In conclusion, preclinical data provide evidence of the efficacy and safety of MSC-EVs-based therapies against a variety of age-related diseases. A number of these studies have already reached the stage of clinical trials, as is the case in ischemic stroke (ClinicalTrials.gov: NCT03384433), AD (ClinicalTrials.gov: NCT04388982), OA (ClinicalTrials.gov: NCT04223622), CKD (Nassar et al. 2016), and cancer. While EV studies are an evolving field in preclinical ageing research, some factors still hinder their translation to the clinical setting. Among them, we could underscore the lack of established cell culture conditions, the absence of scalable EV isolation protocols, more thorough investigations on the optimal therapeutic dose, administration routes and schedule, and reliable assays to evaluate the efficacy of EV-based therapies.

Concluding Remarks

Stem cells play a key role in maintaining tissue homeostasis, both after injury and during ageing. Stem cells have unique characteristics, such as differentiation, homing, and immunomodulation which make them suitable candidates for regenerative medicine. Stem cell-based therapies are currently aiming to improve damaged tissue functionality with promising results. However, long-term issues have been associated with stem cell therapies, such as poor engraftment at the injury site. This led to the hypothesis that stem cell-derived effects were due to their ability to modulate the microenvironment. Indeed, paracrine effects proved to be as effective as stem cell transplants. The study of the released molecules evolved into non-cell-based therapies; the golden star being mediated by extracellular vesicles. EVs’ content includes bioactive molecules, such as lipids, proteins, and genetic material that modulate the fate of the target cell. EVs-based therapy could slow down or even reverse some hallmarks of physiological ageing. Moreover, EVs are being used in many clinical trials for several age-related diseases, both as biomarkers and treatments.

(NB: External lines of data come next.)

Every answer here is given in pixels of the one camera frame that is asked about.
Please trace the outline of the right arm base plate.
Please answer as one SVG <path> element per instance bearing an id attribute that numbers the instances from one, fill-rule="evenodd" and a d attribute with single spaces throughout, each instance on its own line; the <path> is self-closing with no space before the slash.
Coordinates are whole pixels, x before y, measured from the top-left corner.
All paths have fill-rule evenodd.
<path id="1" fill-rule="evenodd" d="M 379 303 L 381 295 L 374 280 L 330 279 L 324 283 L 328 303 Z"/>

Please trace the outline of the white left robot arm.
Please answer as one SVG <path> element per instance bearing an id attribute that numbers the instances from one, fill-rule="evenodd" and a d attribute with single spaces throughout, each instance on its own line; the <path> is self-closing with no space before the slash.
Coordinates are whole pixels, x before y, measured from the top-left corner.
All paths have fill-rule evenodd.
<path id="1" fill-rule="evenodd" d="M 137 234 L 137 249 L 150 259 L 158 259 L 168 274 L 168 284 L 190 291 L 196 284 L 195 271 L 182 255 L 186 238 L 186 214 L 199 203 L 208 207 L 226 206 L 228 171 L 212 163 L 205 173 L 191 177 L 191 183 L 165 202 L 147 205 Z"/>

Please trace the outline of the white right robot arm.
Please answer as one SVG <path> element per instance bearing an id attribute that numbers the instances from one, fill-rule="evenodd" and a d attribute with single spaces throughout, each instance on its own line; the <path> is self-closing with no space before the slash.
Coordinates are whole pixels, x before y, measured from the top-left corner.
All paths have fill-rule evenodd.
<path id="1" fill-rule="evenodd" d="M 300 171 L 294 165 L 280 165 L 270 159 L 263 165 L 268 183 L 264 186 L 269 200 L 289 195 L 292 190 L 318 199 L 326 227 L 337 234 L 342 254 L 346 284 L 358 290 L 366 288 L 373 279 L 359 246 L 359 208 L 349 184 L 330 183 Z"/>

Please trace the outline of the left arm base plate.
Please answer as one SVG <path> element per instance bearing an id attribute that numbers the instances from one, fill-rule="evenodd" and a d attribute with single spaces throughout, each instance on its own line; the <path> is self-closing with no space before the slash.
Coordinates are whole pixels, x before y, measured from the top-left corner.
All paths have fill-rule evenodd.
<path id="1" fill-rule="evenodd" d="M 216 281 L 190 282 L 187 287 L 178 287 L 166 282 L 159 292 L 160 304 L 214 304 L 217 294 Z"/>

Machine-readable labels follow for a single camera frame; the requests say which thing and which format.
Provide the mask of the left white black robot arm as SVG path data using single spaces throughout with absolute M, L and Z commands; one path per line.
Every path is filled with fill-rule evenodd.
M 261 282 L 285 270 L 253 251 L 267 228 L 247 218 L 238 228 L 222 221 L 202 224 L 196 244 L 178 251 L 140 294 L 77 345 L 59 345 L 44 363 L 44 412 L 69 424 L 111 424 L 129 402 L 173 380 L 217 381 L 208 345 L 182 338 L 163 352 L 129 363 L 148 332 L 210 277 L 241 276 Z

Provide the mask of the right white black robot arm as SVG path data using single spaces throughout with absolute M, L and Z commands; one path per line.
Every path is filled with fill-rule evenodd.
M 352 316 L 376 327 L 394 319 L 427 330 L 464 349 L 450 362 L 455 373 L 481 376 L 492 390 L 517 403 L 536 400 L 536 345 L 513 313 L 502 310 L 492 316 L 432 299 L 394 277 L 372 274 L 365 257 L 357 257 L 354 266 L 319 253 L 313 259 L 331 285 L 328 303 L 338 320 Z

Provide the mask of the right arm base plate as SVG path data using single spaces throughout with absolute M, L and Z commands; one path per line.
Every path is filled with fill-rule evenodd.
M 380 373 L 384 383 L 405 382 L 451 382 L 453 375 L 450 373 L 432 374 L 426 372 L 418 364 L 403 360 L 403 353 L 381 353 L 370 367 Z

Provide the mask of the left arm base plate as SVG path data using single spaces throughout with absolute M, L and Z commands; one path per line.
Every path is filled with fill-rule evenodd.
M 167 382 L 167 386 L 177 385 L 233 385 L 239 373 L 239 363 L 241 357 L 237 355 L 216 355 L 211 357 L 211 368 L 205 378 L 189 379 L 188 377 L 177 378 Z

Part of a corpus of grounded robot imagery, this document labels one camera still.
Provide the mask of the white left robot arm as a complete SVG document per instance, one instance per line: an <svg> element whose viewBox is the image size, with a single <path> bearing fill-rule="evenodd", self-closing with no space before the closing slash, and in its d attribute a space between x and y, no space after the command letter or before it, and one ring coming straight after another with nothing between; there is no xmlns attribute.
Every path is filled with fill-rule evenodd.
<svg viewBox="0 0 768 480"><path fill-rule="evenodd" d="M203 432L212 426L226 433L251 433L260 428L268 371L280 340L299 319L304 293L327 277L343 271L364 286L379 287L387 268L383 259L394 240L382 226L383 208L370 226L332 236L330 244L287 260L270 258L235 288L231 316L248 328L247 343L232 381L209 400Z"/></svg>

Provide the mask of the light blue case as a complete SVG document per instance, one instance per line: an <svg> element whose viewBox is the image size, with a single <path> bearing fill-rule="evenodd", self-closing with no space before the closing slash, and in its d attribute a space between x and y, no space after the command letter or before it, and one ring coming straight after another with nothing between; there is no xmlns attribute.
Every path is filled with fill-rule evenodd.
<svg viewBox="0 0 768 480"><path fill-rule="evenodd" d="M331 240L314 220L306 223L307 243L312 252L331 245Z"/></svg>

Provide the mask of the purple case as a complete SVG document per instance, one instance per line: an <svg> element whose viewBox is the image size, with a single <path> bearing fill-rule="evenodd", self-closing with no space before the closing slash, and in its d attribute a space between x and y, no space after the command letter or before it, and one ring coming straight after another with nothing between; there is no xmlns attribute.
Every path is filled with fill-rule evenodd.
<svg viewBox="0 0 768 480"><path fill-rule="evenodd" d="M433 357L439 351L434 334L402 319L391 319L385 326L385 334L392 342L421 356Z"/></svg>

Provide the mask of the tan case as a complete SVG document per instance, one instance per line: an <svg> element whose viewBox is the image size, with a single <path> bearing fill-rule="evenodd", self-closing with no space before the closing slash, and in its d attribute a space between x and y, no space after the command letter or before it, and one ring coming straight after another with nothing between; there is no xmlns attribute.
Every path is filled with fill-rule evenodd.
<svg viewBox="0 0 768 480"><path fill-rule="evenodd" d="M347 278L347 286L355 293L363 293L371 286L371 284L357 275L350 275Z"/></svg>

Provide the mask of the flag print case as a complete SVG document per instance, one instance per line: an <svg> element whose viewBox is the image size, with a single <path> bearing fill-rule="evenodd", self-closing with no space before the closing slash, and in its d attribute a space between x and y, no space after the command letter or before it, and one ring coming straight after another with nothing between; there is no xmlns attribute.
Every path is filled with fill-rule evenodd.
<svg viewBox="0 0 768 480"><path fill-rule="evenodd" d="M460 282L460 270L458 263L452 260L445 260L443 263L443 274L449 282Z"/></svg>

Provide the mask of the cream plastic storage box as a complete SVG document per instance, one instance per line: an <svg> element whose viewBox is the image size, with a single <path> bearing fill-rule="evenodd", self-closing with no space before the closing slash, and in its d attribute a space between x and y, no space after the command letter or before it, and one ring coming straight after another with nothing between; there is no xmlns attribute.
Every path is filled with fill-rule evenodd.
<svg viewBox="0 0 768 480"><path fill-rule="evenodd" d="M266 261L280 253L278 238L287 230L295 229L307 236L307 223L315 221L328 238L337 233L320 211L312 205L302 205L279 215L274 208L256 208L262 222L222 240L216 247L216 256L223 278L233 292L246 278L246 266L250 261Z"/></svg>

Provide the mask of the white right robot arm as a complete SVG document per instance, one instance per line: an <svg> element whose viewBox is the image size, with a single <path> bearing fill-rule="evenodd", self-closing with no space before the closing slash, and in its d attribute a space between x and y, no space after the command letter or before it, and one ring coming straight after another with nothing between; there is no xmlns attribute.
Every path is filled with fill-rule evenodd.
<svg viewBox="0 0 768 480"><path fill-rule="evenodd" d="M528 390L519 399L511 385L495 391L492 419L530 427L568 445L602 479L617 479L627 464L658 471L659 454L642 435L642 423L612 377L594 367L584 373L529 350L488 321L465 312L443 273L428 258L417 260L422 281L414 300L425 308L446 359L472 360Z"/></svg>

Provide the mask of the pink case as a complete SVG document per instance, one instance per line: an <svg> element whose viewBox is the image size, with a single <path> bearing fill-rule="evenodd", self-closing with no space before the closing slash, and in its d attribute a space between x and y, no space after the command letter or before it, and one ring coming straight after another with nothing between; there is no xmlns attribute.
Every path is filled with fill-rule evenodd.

Overall, these studies need to be developed, and more research should be performed to address several questions, such as EVs’ in vivo biodistribution and fate, the different processing of EVs cargo by target cells, or the relative potency of EVs in directing cell–cell communication compared to other secretome components. These and many other questions are key questions and challenges that remain to be addressed.